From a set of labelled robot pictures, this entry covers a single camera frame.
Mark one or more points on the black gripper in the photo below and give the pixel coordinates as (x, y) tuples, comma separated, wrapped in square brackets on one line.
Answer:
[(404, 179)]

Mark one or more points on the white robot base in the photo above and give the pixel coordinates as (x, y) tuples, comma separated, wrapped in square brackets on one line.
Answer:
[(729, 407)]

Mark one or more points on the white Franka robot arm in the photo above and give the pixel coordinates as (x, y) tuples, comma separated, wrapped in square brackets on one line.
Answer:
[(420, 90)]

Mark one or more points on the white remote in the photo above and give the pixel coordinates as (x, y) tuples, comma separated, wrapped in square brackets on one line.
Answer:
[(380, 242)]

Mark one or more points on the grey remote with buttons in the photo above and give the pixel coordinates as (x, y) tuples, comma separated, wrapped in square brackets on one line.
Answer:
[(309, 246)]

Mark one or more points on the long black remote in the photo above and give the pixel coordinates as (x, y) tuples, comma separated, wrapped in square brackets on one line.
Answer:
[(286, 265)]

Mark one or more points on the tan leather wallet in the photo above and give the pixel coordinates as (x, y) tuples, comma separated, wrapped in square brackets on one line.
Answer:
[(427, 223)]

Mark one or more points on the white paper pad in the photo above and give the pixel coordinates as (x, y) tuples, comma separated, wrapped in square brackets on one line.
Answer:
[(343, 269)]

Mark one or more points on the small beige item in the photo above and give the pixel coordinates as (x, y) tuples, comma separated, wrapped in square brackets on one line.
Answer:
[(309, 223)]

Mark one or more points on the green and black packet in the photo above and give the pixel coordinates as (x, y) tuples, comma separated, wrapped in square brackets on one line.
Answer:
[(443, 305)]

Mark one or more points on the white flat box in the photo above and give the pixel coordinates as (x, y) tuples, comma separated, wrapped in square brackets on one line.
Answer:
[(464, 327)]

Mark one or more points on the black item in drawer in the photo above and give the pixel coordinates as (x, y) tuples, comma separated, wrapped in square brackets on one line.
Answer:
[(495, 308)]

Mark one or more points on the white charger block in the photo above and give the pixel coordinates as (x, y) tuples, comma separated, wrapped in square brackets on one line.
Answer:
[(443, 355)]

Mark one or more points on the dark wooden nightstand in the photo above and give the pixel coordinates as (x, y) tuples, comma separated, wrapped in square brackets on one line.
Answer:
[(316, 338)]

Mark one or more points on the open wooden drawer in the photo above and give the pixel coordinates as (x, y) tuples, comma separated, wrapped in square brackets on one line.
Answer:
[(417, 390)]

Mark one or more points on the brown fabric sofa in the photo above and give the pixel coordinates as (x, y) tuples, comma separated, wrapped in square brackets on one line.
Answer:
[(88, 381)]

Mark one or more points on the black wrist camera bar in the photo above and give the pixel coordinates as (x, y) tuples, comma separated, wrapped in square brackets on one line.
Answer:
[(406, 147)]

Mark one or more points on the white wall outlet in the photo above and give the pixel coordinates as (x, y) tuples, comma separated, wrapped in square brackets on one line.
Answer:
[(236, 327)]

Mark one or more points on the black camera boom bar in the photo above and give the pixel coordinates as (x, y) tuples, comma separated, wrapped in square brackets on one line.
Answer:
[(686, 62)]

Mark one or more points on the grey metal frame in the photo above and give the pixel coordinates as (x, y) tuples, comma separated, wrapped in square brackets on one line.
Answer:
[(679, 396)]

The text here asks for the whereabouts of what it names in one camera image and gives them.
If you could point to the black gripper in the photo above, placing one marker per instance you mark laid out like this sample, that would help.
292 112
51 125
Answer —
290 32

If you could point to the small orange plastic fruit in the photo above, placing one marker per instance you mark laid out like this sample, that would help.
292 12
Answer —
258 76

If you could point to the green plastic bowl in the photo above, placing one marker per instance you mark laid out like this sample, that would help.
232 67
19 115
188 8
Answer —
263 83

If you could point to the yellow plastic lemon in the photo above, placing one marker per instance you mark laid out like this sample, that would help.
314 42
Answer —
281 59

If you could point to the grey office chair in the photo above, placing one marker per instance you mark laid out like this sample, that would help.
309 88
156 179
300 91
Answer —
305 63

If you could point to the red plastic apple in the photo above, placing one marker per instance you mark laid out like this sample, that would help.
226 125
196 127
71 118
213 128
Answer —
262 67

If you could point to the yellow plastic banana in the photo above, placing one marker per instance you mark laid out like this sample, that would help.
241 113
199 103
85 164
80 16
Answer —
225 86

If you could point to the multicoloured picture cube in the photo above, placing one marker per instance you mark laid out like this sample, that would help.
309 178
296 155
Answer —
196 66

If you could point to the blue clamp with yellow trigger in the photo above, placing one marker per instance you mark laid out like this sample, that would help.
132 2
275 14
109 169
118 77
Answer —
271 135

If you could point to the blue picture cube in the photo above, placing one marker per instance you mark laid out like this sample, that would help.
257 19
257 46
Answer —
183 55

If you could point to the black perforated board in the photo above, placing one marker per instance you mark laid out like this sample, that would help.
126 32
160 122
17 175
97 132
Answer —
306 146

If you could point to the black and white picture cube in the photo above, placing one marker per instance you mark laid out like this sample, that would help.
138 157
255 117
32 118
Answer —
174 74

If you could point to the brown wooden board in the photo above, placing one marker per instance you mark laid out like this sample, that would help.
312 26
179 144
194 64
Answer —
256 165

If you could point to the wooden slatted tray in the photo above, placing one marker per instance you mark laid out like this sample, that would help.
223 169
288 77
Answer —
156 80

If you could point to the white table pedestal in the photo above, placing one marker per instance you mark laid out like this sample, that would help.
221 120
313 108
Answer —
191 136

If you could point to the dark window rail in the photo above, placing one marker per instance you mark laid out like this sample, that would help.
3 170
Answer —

· · · · ·

:: The problem ::
Count of lines with "board": please work it out for the entries above and give the number by itself.

:: Answer for this exercise ::
2